Arguably one of the most important American post-war artists, Donald Judd created sculptures that combined industrial materials and mathematic theory. Although he strongly rejected the term, Judd is widely regarded as a leading exponent of Minimalism and is its most important theoretician through such seminal writings as “Specific Objects” (1964). Through his practice and writing, Judd had a significant influence on the course of late 20th Century sculpture.
Born in Missouri in 1928, Judd moved to New York after serving in the United States Army from 1946 to 1947. In New York, Judd completed a degree in Philosophy at Columbia University in 1953, before studying at the Art Students League. He initially began his career as a critic, writing for publications including Art International, Arts Magazine and Art News.
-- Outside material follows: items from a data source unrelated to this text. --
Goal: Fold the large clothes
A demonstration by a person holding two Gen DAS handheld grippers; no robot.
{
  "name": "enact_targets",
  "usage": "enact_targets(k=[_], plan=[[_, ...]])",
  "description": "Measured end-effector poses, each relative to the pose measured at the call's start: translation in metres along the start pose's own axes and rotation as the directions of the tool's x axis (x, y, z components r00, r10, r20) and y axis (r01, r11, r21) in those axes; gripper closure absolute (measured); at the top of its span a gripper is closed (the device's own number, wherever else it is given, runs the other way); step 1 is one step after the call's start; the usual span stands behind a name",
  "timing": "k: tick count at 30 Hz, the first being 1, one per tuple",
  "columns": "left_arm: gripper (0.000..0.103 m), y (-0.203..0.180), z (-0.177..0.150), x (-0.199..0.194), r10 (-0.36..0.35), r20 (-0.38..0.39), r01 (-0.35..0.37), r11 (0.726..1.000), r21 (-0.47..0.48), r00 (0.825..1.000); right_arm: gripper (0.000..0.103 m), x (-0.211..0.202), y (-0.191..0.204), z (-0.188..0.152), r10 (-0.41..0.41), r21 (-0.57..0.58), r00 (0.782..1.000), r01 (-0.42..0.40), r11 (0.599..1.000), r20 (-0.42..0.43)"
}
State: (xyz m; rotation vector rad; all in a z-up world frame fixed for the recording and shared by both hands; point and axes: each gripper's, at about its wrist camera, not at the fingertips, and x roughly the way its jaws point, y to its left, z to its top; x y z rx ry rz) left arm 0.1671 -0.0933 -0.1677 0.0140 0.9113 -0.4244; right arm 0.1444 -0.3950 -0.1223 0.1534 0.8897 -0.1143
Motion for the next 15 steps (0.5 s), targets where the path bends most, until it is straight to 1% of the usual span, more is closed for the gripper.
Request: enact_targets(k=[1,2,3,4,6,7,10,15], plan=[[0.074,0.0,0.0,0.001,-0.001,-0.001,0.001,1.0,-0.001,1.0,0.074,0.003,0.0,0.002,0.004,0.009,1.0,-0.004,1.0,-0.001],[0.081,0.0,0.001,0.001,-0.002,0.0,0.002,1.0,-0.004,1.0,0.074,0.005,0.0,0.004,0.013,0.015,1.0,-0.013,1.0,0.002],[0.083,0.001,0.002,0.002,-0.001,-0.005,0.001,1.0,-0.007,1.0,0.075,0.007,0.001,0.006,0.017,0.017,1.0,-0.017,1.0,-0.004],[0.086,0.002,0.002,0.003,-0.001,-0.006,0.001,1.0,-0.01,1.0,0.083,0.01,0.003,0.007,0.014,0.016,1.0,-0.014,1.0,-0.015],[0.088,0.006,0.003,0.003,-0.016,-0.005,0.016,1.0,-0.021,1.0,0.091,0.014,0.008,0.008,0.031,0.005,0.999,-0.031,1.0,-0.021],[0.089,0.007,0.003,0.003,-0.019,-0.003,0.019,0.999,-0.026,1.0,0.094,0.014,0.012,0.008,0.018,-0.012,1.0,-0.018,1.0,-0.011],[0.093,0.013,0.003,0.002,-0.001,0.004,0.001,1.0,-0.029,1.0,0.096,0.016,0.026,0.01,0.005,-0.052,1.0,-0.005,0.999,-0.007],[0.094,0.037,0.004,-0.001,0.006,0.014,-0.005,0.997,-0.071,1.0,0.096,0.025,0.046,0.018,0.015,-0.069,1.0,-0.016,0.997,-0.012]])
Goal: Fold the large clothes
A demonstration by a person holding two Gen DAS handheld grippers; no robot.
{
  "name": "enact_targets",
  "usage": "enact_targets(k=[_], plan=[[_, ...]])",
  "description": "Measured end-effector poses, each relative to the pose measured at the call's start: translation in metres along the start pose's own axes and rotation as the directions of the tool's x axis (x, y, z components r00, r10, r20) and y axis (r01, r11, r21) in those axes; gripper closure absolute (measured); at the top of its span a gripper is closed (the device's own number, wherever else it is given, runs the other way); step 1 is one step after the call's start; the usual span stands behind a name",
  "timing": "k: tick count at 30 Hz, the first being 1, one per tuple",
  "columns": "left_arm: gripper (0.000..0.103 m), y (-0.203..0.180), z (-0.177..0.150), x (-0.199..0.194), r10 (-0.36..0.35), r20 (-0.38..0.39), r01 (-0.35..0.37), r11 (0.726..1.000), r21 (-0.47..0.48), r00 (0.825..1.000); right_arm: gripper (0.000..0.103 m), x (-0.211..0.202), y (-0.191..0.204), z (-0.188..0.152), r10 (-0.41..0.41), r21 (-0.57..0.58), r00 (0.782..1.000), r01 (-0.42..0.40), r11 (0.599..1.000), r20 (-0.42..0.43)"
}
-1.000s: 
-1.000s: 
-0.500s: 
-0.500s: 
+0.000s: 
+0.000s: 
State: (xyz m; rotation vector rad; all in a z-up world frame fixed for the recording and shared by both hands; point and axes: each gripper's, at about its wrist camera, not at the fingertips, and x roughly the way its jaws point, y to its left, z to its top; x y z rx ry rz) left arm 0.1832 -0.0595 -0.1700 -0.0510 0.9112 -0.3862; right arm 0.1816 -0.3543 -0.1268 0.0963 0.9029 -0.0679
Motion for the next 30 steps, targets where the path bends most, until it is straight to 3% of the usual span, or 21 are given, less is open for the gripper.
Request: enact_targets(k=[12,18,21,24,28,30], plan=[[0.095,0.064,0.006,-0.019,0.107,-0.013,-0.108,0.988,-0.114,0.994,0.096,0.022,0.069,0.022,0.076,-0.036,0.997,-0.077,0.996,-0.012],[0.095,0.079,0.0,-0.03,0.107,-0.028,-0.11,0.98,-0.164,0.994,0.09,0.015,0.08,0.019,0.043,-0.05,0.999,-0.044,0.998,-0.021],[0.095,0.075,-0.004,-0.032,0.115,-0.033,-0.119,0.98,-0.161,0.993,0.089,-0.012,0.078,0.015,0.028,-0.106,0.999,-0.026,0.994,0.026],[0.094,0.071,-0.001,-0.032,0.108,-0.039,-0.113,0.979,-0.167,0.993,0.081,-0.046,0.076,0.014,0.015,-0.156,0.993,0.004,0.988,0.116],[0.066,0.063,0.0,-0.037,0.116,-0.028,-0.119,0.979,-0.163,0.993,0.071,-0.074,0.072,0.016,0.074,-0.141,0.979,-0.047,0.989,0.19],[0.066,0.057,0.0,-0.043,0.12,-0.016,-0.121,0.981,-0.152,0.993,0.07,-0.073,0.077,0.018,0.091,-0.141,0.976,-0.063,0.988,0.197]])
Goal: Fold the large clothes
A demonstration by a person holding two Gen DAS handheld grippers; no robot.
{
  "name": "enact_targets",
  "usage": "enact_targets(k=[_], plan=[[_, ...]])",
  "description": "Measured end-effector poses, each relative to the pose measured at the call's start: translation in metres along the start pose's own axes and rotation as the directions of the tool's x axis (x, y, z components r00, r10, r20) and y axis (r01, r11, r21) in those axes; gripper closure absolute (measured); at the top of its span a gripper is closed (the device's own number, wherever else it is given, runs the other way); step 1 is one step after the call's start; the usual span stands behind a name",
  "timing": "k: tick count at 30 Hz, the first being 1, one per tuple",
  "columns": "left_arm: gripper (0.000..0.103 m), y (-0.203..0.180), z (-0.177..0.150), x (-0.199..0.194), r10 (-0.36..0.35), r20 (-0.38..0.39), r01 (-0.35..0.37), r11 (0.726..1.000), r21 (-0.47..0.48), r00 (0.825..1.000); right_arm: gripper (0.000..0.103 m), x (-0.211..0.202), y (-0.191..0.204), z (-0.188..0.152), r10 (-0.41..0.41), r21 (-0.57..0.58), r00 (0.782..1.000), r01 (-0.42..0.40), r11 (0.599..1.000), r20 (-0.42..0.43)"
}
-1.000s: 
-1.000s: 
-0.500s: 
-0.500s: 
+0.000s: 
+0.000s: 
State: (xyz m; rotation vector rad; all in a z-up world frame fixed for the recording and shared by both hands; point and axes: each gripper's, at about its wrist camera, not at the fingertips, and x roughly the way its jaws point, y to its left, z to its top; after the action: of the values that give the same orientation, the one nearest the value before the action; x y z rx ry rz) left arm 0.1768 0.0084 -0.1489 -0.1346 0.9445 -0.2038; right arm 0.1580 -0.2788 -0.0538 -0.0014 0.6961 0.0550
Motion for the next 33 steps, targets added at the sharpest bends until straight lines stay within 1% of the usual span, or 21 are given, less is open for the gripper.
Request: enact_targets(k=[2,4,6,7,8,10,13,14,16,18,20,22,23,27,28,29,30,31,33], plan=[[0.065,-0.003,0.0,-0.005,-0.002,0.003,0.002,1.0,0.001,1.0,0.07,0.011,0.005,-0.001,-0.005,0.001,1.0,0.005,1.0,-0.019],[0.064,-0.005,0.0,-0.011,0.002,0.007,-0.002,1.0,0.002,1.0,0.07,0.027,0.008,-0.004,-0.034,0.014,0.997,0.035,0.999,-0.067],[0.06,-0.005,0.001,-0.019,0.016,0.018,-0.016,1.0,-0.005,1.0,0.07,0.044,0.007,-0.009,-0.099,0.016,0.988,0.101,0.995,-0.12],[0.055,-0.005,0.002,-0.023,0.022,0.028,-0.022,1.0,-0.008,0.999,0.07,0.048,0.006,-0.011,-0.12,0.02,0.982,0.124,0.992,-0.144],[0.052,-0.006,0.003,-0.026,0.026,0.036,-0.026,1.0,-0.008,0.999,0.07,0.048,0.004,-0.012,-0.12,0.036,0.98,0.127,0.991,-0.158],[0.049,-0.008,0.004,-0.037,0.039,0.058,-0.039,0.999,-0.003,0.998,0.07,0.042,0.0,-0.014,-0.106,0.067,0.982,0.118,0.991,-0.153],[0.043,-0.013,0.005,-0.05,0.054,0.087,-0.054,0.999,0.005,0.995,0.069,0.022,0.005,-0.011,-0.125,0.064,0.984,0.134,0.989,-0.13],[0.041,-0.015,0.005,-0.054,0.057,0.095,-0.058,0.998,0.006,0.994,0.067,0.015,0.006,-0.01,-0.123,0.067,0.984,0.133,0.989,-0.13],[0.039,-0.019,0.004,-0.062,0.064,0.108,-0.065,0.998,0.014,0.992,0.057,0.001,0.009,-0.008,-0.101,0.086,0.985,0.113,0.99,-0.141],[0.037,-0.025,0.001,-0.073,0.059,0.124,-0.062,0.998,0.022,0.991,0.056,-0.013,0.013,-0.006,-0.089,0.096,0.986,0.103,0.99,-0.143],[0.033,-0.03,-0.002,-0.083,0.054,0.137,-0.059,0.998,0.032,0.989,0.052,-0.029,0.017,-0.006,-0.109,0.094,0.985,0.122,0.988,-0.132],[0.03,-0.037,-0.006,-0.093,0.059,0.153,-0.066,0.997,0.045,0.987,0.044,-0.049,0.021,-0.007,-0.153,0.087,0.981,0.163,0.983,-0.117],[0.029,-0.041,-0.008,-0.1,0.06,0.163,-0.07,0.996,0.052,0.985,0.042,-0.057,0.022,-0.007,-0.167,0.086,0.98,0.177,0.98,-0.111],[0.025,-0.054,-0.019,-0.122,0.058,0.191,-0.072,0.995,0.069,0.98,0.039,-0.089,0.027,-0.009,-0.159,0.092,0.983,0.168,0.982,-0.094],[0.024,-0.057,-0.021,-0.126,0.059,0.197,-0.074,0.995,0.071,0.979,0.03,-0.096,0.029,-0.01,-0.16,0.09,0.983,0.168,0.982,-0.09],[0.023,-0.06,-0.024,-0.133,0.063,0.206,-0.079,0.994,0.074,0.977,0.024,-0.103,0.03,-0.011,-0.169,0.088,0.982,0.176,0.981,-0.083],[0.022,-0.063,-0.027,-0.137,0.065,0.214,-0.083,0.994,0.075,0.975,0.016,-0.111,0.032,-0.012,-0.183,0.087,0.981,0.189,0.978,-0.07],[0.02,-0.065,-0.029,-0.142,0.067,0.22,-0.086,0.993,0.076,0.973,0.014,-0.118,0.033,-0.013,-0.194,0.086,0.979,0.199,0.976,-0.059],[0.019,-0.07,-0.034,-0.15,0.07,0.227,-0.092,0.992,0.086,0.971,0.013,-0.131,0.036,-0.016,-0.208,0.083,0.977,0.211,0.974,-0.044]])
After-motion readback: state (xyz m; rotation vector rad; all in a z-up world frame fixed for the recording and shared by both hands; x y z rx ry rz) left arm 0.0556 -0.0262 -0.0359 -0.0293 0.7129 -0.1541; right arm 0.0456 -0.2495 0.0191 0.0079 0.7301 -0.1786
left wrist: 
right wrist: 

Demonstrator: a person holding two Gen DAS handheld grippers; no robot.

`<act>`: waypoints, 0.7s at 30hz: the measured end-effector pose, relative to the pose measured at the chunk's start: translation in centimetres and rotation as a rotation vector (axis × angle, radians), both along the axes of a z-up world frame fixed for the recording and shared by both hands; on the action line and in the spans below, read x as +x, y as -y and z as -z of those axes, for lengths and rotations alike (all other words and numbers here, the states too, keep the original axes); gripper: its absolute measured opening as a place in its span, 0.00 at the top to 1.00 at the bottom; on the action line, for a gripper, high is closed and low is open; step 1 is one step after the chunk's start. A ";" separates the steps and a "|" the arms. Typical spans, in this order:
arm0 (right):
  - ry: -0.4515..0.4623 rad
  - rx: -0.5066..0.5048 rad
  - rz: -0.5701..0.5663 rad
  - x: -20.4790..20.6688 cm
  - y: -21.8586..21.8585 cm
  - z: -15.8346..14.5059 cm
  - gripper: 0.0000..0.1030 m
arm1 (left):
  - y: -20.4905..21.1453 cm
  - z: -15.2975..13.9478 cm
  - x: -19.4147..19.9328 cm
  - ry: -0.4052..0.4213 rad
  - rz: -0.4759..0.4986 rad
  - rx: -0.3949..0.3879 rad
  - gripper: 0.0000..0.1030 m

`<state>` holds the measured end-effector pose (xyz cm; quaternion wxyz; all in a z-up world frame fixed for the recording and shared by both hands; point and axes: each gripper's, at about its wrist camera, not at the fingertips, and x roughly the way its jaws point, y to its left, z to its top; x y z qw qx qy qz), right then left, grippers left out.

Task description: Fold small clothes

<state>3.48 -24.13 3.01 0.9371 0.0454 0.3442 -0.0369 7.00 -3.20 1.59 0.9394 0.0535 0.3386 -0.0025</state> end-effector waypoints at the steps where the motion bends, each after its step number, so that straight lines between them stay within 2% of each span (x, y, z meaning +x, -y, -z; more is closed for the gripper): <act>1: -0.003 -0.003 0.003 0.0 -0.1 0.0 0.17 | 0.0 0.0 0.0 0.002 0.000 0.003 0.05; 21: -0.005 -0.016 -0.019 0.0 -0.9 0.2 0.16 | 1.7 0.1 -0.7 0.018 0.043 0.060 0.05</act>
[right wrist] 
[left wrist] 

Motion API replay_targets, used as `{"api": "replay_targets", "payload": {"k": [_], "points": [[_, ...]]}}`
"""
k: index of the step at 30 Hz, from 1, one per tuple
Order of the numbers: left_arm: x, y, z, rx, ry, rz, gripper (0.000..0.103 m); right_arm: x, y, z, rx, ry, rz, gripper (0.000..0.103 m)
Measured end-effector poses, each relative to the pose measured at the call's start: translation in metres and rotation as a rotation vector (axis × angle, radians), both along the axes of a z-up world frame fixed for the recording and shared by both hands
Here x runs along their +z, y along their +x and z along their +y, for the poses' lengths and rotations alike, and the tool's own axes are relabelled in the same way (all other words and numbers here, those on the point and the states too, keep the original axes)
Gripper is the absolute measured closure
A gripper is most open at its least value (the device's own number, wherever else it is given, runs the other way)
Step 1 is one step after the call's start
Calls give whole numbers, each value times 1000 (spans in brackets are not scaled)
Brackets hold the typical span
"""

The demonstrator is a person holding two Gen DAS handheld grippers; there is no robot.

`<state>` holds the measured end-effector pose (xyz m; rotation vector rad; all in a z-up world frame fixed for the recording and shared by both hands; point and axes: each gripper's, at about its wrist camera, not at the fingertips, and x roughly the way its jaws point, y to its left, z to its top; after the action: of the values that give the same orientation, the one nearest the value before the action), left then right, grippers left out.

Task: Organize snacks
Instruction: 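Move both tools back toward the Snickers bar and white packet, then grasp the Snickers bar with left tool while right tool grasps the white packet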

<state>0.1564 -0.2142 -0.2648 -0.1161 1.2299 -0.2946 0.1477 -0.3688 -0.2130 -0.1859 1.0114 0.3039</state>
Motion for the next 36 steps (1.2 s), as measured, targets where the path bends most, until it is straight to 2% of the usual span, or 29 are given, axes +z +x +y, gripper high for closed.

By the early 1960s, Judd had left painting behind and turned instead to three-dimensional objects as the basis of his practice. Working mainly with metal, Plexiglas and plywood, he utilized techniques and methods associated with the Bauhaus School to give his works an impersonal, factory-made aesthetic. He developed an artistic idiom based on regular, repeated geometric units of boxes and stacks that were hung on the wall or placed on the floor.
Judd’s works have been criticized for a seeming lack of content. His goal was to make simple objects that stood on their own as part of an expanded field of image making and did not allude to anything beyond their own physical presence.
Judd’s works can be found in the permanent collections of The Judd Foundation, 101 Spring Street, New York, Marfa, Texas, and the neighboring Chinati Foundation. His work is also held in many major collections, including the Tate, London; the Walker Art Center, Minneapolis; the Solomon R. Guggenheim Museum, New York; the Museum of Modern Art, New York; the San Francisco Museum of Modern Art; the Hirshhorn Museum and Sculpture Garden, Washington D.C., and the Museum of Contemporary Art, Chicago.
Donald Judd died in New York City on February 12, 1994.